What is required>
In the entries below, tally the lines that contain the string "side", then state that number alone.

Records for this task>
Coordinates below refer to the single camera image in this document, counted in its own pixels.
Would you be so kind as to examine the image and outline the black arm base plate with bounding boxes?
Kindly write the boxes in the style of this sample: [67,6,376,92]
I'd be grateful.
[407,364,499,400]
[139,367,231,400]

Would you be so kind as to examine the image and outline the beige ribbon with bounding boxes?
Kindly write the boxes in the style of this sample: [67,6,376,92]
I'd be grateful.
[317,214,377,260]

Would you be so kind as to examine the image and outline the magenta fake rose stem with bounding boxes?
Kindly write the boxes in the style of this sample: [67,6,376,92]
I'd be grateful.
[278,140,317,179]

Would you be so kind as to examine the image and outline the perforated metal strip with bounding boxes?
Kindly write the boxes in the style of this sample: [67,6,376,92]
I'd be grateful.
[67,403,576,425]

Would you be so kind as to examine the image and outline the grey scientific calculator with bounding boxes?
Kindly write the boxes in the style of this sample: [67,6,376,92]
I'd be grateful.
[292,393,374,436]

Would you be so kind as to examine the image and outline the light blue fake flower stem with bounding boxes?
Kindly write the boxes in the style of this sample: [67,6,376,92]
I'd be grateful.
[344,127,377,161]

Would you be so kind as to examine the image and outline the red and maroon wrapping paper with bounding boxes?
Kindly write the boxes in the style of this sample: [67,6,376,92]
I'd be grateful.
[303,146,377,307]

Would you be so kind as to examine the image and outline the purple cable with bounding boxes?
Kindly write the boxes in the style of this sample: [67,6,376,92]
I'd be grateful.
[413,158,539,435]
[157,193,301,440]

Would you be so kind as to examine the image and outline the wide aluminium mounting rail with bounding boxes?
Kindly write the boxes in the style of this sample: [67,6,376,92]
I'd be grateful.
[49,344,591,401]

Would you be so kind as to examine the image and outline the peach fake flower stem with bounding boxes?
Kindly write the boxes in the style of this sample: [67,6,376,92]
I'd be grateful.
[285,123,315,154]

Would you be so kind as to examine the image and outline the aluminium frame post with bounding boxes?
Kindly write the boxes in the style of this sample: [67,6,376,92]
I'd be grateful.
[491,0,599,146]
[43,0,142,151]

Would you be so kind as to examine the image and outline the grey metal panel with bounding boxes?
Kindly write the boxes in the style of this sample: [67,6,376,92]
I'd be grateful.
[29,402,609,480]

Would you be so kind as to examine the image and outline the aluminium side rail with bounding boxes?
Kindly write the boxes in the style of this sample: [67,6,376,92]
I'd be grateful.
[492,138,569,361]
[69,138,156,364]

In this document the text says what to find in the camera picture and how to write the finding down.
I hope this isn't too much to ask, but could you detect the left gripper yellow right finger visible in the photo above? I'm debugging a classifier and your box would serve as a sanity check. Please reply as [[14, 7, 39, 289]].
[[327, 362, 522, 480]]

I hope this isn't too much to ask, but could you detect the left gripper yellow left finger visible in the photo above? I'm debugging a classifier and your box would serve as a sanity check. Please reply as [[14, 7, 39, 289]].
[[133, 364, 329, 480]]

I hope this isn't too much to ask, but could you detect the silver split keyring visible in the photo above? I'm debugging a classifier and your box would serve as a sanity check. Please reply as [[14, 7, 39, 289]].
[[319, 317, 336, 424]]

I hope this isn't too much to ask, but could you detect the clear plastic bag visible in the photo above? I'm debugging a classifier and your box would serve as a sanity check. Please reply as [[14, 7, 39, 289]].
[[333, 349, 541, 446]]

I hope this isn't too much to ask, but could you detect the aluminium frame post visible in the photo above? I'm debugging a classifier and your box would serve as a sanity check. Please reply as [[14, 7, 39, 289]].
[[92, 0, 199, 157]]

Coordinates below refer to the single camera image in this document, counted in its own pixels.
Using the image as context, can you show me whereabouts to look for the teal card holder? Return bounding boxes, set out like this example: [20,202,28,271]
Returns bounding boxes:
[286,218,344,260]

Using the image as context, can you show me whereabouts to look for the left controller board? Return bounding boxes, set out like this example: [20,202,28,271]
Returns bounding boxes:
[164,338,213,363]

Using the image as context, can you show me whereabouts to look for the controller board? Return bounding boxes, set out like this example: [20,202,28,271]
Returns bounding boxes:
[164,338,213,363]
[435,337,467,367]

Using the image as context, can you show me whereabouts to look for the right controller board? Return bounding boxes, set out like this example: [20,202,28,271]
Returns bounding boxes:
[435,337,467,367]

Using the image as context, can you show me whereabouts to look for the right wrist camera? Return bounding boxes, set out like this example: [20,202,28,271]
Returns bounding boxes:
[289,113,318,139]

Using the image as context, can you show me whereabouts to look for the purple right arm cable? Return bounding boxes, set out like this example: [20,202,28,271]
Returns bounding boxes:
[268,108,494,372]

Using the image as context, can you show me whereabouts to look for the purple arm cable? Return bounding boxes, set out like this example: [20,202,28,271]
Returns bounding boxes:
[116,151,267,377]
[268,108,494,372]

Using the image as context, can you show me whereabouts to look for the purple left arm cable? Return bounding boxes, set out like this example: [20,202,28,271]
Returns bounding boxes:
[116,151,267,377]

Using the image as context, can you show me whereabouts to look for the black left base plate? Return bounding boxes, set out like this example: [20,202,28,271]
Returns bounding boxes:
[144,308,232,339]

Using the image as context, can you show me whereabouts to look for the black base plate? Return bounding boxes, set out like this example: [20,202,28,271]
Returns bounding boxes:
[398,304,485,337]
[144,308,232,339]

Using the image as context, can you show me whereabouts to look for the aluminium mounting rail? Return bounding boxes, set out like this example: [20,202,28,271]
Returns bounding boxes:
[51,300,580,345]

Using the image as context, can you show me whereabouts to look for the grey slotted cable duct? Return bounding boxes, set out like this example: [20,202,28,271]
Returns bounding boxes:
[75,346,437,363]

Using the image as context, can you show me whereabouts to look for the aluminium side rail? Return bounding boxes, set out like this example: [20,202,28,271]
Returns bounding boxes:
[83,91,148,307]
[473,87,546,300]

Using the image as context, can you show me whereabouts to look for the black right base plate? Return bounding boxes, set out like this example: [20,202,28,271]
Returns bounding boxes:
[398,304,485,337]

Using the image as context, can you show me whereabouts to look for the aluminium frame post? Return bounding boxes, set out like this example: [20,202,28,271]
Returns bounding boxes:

Answer section>
2